From 0a52be884af28f8564ecbe0caa544f732040eb10 Mon Sep 17 00:00:00 2001
From: Lars Wirzenius <liw@liw.fi>
Date: Fri, 12 Feb 2016 11:44:10 +0200
Subject: Add a manual and yarn test suite

---
 manual.yarn | 174 ++++++++++++++++++++++++++++++++++++++++++++++++++++++++++++
 1 file changed, 174 insertions(+)
 create mode 100644 manual.yarn

diff --git a/manual.yarn b/manual.yarn
new file mode 100644
index 0000000..c117520
--- /dev/null
+++ b/manual.yarn
@@ -0,0 +1,174 @@
+---
+title: genbackupdata---generate data for backups
+author: Lars Wirzenius
+date: SEE GIT
+...
+
+
+# Introduction
+
+`genbackupdata` is a utility for generating data for testing backup
+software, specifically [Obnam][]. It is particularly intended for
+generating reproducible synthetic data for benchmarking. It is often
+desireable for a benchmark to be run by multiple parties, such that
+all but one variable is controller for. For example, comparing the
+same version of the backup software on two different computers. This
+requires the benchmark data to be the same, as well.
+
+[Obnam]: http://obnam.org/
+
+Any reasonable benchmarking will require a lot of data, and sharing
+that is expensive. Thus, genbackupdata could be considered a
+specialised compression tool: if two parties run the same version of
+genbackupdata with the same argument, the output should be bitwise
+identical. Thus, a program of a few tens of kilobytes of course code
+would replace a data set of any size.
+
+The data generated by genbackupdata is random binary junk, using the
+RC4 algorithm. It is meant to be uncompressible and non-repeating, to
+be a worst case for backup software like Obnam.
+
+In addition to just generating data, genbackupdata generates a
+directory tree, with files of a desired size. It turns out that backup
+software have a per-file cost, and thus backing up a single gigabyte
+file is likely to be less expensive than having a billion one-byte
+files.
+
+genbackupdata is about the simplest possible implementation of these
+ideas. It could be improved in many ways, such as by producing
+different kinds of data (text in various languages, completely or
+partially duplicated files) or file sizes of a suitable statistical
+distribution. However, it sufficies for Obnam development, and thus
+the author has no incentive to develop it further. If someone wants to
+take over and make the software more versatile, they should feel free
+to do so.
+
+## About this manual
+
+This manual gives an overview of how genbackupdata can be used. For
+detailed usage information, please see the manual page or the output
+of `genbackupdata --help`.
+
+The other purpose of this manual is to act as an automated integration
+test suite for genbackupdata. Run this manual source code through the
+[yarn][] tool to run the tests.
+
+[yarn]: http://liw.fi/cmdtest/
+
+
+# Simple usage
+
+The simplest way to use genbackupdata is to tell it to generate the
+desired amount of data. The amount is given with the `--create`
+option, which takes argument giving the size in bytes. 
+
+    SCENARIO generate some data
+    WHEN user runs genbackupdata --create=100 foo
+    THEN directory foo contains 100 bytes in files
+
+The `--create` size may also be given in bigger units (kilobytes,
+megabytes, etc), using suffixes, such as `k` for kilobyte (1000
+bytes).
+
+    WHEN user runs genbackupdata --create=100k bar
+    THEN directory bar contains 100000 bytes in files
+
+Further, the data is mostly uncompressible.
+
+    AND directory bar is about 100000 bytes when compressed
+
+# Multiple runs
+
+Every run of genbackupdata produces the same sequence of random bytes.
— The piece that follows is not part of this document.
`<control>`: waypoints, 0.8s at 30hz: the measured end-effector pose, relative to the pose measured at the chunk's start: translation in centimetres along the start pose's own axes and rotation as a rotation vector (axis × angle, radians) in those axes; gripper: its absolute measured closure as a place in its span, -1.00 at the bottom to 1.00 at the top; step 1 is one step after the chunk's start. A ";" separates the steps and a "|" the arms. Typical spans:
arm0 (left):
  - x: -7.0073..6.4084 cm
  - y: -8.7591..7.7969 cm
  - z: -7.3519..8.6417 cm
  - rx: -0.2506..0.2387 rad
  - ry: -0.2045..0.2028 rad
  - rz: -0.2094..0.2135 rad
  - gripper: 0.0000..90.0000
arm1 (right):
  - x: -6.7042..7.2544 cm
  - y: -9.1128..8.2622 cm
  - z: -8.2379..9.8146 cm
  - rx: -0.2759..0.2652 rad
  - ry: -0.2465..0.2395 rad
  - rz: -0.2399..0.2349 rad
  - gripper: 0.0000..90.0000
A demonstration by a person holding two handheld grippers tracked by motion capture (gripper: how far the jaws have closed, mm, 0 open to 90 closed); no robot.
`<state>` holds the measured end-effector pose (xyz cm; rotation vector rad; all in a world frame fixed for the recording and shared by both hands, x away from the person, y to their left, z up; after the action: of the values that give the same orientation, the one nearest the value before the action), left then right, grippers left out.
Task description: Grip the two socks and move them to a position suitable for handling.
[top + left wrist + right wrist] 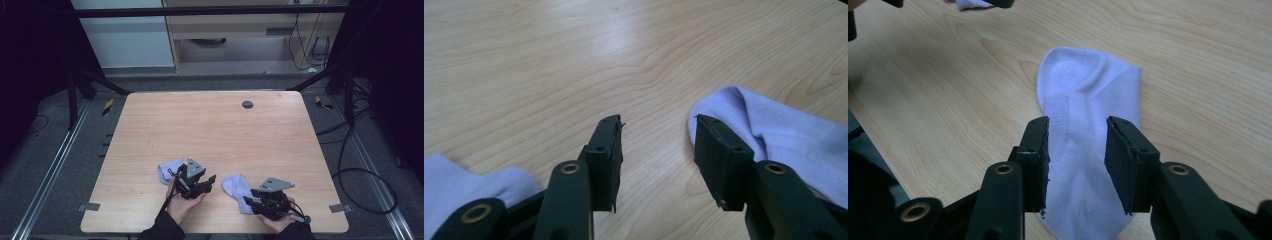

+Running it twice with the same arguments will produce the same data
+twice. Since genbackupdata does not overwrite existing files, the data
+is highly compressible now.
+
+    SCENARIO run genbackupdata twice
+    WHEN user runs genbackupdata --create=100k foo
+    AND user runs genbackupdata --create=100k foo
+    THEN directory foo contains 200000 bytes in files
+    AND all files in foo are duplicates
+
+# Control file size
+
+The maximum size of output files can be specified. This allows the
+user to generate single, very large file, or a large number of small
+files.
+
+    SCENARIO control file size
+    WHEN user runs genbackupdata --create=100k --file-size=1m bigfile
+    THEN directory bigfile contains 1 file
+
+    WHEN user runs genbackupdata --create=1000 --file-size=1 manyfiles
+    THEN directory manyfiles contains 1000 files
+
+# Appendix: scenario step implementations
+
+This chapter implements the various scenario steps used in this
+manual.
+
+    IMPLEMENTS WHEN user runs genbackupdata --create=(\S+) (.+)
+    import os
+    import cliapp
+    size = os.environ['MATCH_1']
+    args = os.environ['MATCH_2'].split()
+    opts = args[:-1]
+    dirname = os.path.join(os.environ['DATADIR'], args[-1])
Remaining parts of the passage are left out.